Neurotransmitter systems related to obesity in adulthood in this study have been previously reported as involved in control of food intake and obesity in humans and animals92,93,94,95,96,97,98,99. While spatial associations do not prove a mechanistic relationship between neurotransmitter signalling and obesity, our findings suggest some degree of involvement of those neurotransmitters - as a cause or a consequence. One reason for associations of those systems with obesity being present only in the oldest age group might be that they are a consequence of an obesity-related neurodegeneration that increases with age. Ageing is associated with neural changes within distinct neurotransmitter systems, and this might be accentuated by obesity100,101. Speculatively, this finding could suggest a vicious cycle, where obesity-related brain pathology leads to changes in the brain that promote further increased food intake and thus further brain pathology.

Finally, we characterised cognitive correlates of obesity in children and older adults, showing that obesity-related cortical thickness changes are associated with cognitive processes predominantly involved in attention and emotional processing. Previously, obesity and risk for obesity in childhood were associated with altered attention for food and non-food stimuli and emotional processing and eating compared to control groups102,103,104. In adults, emotional processing is often associated with obesity in the form of a phenotype labelled uncontrolled eating105. At the same time, adult individuals with obesity show attentional bias for food that seems to predict weight gain106,107. Together, attentional and emotional processes alongside their underlying neural correlates might constitute a vulnerability factor for weight gain that remains stable across lifespan.

Some limitations of this study have to be considered: while the ABCD and UKBB samples were large, the HCP and HCP-A samples were smaller and the results might therefore be less reliable.

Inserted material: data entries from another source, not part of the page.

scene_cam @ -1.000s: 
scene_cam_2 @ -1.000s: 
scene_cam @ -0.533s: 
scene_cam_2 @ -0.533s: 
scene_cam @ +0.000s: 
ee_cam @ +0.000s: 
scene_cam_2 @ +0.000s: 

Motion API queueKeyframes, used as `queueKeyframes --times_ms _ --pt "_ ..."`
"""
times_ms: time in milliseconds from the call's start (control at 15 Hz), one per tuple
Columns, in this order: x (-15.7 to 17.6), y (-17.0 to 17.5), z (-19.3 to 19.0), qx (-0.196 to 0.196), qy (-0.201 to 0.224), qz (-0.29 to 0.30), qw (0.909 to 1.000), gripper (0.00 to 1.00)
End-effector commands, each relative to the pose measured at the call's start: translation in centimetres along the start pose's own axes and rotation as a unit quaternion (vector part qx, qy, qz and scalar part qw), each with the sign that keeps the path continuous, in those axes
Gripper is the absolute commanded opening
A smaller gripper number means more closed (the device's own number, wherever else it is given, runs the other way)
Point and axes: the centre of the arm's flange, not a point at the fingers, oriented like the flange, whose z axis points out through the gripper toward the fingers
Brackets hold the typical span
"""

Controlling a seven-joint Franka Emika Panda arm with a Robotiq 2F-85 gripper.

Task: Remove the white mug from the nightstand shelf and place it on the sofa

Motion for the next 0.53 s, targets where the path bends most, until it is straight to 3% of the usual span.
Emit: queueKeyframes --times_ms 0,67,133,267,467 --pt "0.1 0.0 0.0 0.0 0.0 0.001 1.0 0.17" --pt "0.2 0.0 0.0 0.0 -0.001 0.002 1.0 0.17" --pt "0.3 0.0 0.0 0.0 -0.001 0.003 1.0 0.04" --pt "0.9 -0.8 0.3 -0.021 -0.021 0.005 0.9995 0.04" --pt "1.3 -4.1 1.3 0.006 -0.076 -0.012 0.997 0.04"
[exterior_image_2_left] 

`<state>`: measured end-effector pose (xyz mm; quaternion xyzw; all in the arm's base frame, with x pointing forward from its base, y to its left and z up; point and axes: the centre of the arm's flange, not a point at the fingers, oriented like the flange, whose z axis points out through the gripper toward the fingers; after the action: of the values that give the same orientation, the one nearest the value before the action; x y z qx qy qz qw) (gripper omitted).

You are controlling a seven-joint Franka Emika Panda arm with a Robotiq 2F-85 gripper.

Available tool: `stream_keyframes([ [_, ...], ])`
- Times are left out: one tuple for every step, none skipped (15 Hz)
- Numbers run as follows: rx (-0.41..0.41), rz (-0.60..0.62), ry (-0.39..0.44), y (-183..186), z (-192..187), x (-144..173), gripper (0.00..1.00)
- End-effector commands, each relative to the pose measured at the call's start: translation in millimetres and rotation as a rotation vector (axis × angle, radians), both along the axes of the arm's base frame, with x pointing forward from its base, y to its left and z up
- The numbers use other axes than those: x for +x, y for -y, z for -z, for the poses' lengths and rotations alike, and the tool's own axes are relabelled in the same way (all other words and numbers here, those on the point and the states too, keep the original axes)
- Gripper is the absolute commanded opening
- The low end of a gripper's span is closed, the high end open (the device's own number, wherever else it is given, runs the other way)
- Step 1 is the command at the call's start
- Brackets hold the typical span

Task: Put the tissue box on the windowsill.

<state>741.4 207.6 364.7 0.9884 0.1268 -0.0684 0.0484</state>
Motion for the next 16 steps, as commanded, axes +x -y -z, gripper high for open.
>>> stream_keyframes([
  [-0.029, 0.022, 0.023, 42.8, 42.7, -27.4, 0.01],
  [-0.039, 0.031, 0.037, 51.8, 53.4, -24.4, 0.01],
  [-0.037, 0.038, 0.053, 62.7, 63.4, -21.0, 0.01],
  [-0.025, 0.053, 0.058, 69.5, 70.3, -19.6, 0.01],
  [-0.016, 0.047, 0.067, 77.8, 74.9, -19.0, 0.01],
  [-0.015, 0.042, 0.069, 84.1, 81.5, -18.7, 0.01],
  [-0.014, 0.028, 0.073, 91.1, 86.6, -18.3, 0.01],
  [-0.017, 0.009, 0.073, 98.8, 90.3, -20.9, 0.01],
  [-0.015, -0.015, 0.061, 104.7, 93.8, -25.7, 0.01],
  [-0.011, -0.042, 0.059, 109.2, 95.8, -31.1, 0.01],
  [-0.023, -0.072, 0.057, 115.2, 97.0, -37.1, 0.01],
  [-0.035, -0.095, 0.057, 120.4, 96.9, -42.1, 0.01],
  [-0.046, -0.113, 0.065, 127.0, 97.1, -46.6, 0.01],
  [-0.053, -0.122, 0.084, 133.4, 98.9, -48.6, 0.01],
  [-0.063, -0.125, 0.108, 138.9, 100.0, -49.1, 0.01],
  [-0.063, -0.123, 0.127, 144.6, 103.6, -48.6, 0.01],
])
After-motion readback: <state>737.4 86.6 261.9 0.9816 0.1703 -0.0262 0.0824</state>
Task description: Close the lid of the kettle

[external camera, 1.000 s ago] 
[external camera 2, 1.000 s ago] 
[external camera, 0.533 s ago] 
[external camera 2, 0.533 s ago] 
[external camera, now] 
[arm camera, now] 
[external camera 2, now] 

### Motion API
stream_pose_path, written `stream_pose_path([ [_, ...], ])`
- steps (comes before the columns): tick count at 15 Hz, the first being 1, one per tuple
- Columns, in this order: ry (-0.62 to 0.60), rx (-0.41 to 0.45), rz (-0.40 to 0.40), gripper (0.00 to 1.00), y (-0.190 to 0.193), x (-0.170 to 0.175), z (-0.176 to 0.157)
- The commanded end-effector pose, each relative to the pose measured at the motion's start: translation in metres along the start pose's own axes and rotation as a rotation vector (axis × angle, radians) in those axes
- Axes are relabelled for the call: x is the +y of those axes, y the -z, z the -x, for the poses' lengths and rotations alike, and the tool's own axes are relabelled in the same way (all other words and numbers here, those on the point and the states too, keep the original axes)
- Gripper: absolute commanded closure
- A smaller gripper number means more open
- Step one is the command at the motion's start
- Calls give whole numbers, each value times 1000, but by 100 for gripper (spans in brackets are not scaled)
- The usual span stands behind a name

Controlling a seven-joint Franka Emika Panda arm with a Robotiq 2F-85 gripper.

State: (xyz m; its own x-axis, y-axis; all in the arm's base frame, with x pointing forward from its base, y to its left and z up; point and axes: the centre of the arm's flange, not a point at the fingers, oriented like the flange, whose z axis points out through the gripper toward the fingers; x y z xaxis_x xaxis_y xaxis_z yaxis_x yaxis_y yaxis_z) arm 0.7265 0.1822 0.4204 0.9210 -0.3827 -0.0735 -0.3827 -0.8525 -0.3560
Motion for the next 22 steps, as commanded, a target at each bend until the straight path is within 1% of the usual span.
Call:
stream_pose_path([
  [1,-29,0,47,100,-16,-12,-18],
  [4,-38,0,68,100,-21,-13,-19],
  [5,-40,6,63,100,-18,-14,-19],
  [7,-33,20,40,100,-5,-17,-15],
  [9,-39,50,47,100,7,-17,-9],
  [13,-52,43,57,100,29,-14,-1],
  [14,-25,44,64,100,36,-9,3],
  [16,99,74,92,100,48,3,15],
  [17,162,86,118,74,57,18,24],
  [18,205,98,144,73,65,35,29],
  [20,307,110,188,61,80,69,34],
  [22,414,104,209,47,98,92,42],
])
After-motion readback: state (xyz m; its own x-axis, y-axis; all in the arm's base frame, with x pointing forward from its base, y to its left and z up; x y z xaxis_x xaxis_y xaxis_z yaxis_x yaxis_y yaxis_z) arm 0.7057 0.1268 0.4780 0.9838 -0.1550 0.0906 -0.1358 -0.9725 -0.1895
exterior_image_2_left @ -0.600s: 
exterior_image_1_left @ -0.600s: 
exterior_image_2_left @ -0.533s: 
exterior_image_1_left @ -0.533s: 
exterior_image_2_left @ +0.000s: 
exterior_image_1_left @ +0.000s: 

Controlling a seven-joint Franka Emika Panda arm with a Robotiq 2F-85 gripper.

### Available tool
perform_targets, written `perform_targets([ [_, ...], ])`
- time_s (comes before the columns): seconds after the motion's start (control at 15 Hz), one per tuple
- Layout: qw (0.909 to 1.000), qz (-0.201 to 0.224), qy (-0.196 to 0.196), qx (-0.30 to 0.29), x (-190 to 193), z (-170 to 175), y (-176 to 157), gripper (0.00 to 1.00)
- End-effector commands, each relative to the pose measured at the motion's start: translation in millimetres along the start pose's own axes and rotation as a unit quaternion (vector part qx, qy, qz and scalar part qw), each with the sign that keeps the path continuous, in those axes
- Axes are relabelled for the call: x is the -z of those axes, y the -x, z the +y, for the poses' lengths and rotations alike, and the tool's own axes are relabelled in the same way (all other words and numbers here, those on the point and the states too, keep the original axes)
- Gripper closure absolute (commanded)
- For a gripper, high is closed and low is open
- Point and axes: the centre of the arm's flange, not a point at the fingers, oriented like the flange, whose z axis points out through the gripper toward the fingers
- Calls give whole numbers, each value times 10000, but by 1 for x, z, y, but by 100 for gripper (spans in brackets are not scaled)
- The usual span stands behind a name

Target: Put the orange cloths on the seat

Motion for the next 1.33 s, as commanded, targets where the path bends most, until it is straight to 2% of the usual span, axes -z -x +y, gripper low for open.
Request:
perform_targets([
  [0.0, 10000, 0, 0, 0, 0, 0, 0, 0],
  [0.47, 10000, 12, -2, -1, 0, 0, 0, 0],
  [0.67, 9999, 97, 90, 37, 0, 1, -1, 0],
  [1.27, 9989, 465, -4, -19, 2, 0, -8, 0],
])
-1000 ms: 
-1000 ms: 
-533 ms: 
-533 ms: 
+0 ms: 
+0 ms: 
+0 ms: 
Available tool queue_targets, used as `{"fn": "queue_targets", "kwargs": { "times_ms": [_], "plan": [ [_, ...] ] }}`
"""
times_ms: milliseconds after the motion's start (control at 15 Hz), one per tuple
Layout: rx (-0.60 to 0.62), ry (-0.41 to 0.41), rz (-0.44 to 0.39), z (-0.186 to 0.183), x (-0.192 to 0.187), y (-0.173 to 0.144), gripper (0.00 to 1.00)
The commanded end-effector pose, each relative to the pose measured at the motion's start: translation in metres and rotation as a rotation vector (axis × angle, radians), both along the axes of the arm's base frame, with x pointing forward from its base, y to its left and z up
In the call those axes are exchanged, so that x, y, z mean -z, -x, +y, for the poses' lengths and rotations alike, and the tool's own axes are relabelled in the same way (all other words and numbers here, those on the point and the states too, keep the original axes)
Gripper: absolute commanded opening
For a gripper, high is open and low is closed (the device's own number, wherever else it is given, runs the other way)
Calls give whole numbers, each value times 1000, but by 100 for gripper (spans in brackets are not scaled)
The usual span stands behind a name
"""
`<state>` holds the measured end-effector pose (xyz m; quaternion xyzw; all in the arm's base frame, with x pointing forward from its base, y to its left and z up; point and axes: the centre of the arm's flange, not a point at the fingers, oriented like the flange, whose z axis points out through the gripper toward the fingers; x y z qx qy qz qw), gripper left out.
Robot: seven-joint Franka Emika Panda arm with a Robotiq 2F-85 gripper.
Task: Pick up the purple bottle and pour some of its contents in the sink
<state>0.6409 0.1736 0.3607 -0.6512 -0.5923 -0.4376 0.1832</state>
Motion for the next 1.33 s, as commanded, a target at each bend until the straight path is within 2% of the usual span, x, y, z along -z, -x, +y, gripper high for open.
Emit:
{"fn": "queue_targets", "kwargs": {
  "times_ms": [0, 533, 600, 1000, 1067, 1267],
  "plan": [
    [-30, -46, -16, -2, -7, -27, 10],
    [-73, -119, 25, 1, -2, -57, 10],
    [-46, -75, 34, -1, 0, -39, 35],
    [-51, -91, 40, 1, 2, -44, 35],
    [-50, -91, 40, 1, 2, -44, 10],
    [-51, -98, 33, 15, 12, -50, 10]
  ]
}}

In addition, main analyses compared obesity maps with gene expression, neurotransmitter, and cognitive maps from other samples that differed in age, sex distribution, and likely other factors that we did not account for. These analyses are purely correlational and need to be interpreted with caution. Importantly, all analyses were performed using the DKT atlas which includes 62 cortical parcels and might therefore not distinguish between certain smaller specialised cortical areas that might be pertinent in obesity research. Relatedly, we did not investigate the involvement of subcortical structures in obesity across different ages, which, given the subcortical contributions to obesity12,86,88, is an important topic for future investigations.

In sum, we show that brain and genetic correlates of obesity change across the lifespan, supporting our hypothesis that BMI-related neural endophenotypes might have a different significance in children and adults. This is a cross-sectional study, so causality cannot be inferred. However, in connection with previous studies we believe that accelerated brain maturation in children might increase the risk for obesity - potentially through altered emotional and attentional processing - while in adults, obesity might lead to brain degeneration that involves mitochondrial function and neuroinflammation. This study contributes to the knowledge necessary to understand obesity and create targeted prevention and intervention strategies.